Dataset content —
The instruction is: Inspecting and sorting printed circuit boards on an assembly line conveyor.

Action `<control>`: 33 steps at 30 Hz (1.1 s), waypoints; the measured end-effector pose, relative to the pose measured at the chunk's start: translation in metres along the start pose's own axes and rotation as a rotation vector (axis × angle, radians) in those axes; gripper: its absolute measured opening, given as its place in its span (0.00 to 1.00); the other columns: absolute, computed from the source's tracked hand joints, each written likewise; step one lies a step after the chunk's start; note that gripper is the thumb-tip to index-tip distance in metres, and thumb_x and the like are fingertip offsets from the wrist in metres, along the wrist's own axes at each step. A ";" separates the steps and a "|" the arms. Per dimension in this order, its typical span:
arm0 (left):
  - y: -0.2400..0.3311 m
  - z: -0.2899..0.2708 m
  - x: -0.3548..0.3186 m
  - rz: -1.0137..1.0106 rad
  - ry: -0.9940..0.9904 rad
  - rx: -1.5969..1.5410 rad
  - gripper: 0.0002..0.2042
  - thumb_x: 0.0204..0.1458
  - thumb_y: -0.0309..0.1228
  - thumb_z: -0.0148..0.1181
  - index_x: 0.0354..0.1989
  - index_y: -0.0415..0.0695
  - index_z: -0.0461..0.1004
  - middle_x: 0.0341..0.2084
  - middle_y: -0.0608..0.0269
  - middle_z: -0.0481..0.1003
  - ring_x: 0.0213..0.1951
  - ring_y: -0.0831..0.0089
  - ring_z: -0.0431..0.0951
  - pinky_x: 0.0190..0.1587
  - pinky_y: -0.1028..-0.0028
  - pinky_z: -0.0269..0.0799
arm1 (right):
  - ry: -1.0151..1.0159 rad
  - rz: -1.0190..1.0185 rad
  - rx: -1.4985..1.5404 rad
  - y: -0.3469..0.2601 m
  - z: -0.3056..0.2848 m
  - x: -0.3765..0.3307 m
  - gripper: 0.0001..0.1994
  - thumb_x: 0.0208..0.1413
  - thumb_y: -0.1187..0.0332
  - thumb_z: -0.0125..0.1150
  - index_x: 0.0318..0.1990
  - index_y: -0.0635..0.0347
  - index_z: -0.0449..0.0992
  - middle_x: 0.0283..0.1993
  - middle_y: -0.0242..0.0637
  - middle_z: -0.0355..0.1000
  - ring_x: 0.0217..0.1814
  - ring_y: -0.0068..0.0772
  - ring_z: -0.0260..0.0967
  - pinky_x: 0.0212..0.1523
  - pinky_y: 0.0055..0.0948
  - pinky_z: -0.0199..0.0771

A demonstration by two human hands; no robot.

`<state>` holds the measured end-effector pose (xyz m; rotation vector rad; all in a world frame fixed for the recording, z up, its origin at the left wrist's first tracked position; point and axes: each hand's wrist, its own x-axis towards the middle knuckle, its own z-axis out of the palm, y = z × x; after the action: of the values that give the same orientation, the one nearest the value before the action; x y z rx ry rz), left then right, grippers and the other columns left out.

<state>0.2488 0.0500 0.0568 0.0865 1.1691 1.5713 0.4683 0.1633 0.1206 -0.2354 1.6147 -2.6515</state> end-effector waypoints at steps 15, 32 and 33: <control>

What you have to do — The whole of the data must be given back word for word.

Exercise output —
The instruction is: Inspecting and sorting printed circuit boards on an assembly line conveyor.

Action `<control>`: 33 steps at 30 Hz (1.1 s), waypoints; the measured end-effector pose, relative to the pose measured at the chunk's start: translation in metres along the start pose's own axes and rotation as a rotation vector (axis × angle, radians) in those axes; gripper: its absolute measured opening, given as its place in its span (0.00 to 1.00); the other columns: absolute, computed from the source's tracked hand joints, each written likewise; step one lies a step after the chunk's start; note that gripper is the thumb-tip to index-tip distance in metres, and thumb_x and the like are fingertip offsets from the wrist in metres, along the wrist's own axes at each step. A ";" separates the steps and a "|" the arms. Per dimension in this order, its typical span:
arm0 (left):
  - y: -0.2400..0.3311 m
  - z: -0.2899..0.2708 m
  - x: -0.3548..0.3186 m
  - rz: -1.0137..1.0106 rad
  - ry: -0.9940..0.9904 rad
  - rx: -1.5969..1.5410 rad
  - gripper: 0.0002..0.2042
  - thumb_x: 0.0204..0.1458
  - thumb_y: -0.0309..0.1228
  - thumb_z: -0.0148..0.1181
  - index_x: 0.0354..0.1989
  - index_y: -0.0415..0.0695
  - index_z: -0.0461..0.1004
  - middle_x: 0.0341..0.2084
  - middle_y: -0.0608..0.0269
  - middle_z: -0.0481..0.1003
  - ring_x: 0.0213..0.1951
  - ring_y: -0.0831..0.0089
  - ring_z: -0.0431..0.0951
  - pinky_x: 0.0190..0.1587
  - pinky_y: -0.1028..-0.0028
  - pinky_z: -0.0269..0.0799
arm1 (right):
  - ry: -1.0151..1.0159 rad
  - rz: -1.0190..1.0185 rad
  - rx: -1.4985..1.5404 rad
  - y: -0.3469..0.2601 m
  - z: -0.3056..0.2848 m
  - x: -0.3765..0.3307 m
  - gripper: 0.0001..0.1994
  - thumb_x: 0.0208..0.1413
  - thumb_y: -0.1187..0.0332
  - thumb_z: -0.0125..0.1150
  - index_x: 0.0318..0.1990
  - index_y: -0.0635..0.0347
  - index_z: -0.0449..0.0992
  - middle_x: 0.0283..0.1993
  - middle_y: -0.0242..0.0637
  - middle_z: -0.0355..0.1000
  - ring_x: 0.0217..0.1814
  - ring_y: -0.0068..0.0772
  - ring_z: -0.0260..0.0967
  - pinky_x: 0.0212..0.1523
  - pinky_y: 0.0055..0.0948
  - pinky_z: -0.0199..0.0771

A demonstration by two human hands; no robot.

`<state>` holds the measured end-effector pose (xyz m; rotation vector rad; all in a world frame fixed for the recording, z up, its origin at the left wrist's first tracked position; point and axes: each hand's wrist, its own x-axis towards the middle knuckle, its own z-axis out of the palm, y = z × x; after the action: of the values that give the same orientation, the one nearest the value before the action; x y z rx ry rz), left then right, grippers and the other columns left out.

<state>0.2488 0.0500 0.0568 0.0865 1.1691 1.5713 0.4683 0.1633 0.1206 -0.2354 1.6147 -2.6515</state> end-effector waypoints at steps 15, 32 and 33: <control>

A complete answer has now been given.